=== Task to complete ===
Word for word, restate the data that follows, omitting the images.

=== Data segment ===

----

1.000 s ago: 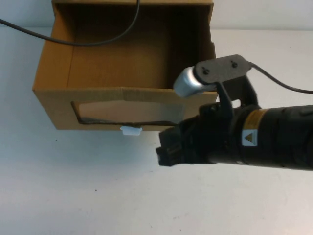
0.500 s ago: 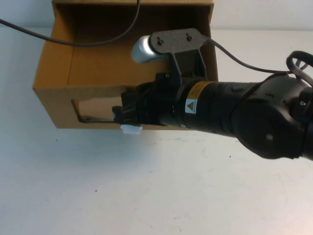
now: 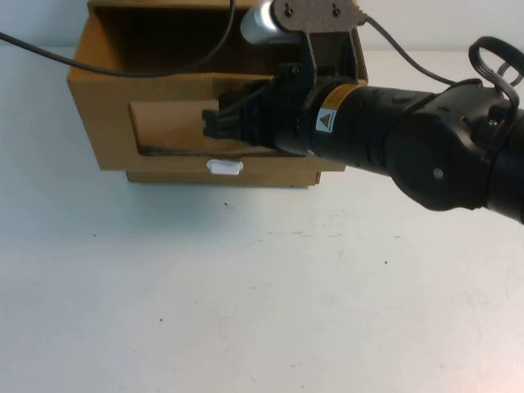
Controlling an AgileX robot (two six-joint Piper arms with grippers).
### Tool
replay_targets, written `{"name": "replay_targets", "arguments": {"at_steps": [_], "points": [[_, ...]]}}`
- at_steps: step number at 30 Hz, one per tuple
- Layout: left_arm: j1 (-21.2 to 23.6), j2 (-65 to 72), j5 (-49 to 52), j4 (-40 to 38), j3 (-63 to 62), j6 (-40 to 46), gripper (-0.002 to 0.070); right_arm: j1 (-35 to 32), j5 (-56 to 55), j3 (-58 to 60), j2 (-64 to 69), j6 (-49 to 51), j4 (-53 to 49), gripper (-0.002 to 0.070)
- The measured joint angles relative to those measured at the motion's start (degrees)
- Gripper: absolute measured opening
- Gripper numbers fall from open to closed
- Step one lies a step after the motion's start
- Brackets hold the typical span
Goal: Close the shoe box
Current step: Close the shoe box with your right arm
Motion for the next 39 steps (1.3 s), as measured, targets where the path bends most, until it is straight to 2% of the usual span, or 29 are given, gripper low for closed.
{"name": "replay_targets", "arguments": {"at_steps": [17,31,39], "points": [[0.0,0.0,0.1,0.0,0.0,0.1,-0.0005,-7.0,-3.0,-15.2,12.1,0.0,-0.2,-0.0010],[0.0,0.0,0.1,0.0,-0.1,0.1,-0.0005,-9.0,-3.4,-25.0,20.8,0.0,-0.2,-0.0011],[0.0,-0.4,0.1,0.0,-0.1,0.1,-0.0005,-9.0,8.2,-26.5,19.8,-0.8,-0.1,-0.0011]]}}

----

=== Exercise output ===
1.000 s ago: 
0.500 s ago: 
now: 
Controlling an AgileX robot (two six-joint Piper arms with grippers).
### Tool
replay_targets, written `{"name": "replay_targets", "arguments": {"at_steps": [_], "points": [[_, ...]]}}`
- at_steps: step number at 30 Hz, one per tuple
- Layout: left_arm: j1 (-21.2 to 23.6), j2 (-65 to 72), j5 (-49 to 52), j4 (-40 to 38), j3 (-63 to 62), j6 (-40 to 46), gripper (-0.002 to 0.070); right_arm: j1 (-35 to 32), j5 (-56 to 55), j3 (-58 to 60), j2 (-64 to 69), j6 (-49 to 51), j4 (-53 to 49), gripper (-0.002 to 0.070)
- The measured joint angles relative to those measured at the motion's start (degrees)
- Gripper: absolute measured opening
- Gripper numbers fall from open to closed
- Step one lies a step after the motion's start
- Brackets hold the typical span
Goal: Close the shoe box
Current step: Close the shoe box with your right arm
Motion for the next 39 steps (1.3 s), as measured, targets where the path bends most, until it is straight to 2% of the usual span, or 29 are given, gripper low for closed.
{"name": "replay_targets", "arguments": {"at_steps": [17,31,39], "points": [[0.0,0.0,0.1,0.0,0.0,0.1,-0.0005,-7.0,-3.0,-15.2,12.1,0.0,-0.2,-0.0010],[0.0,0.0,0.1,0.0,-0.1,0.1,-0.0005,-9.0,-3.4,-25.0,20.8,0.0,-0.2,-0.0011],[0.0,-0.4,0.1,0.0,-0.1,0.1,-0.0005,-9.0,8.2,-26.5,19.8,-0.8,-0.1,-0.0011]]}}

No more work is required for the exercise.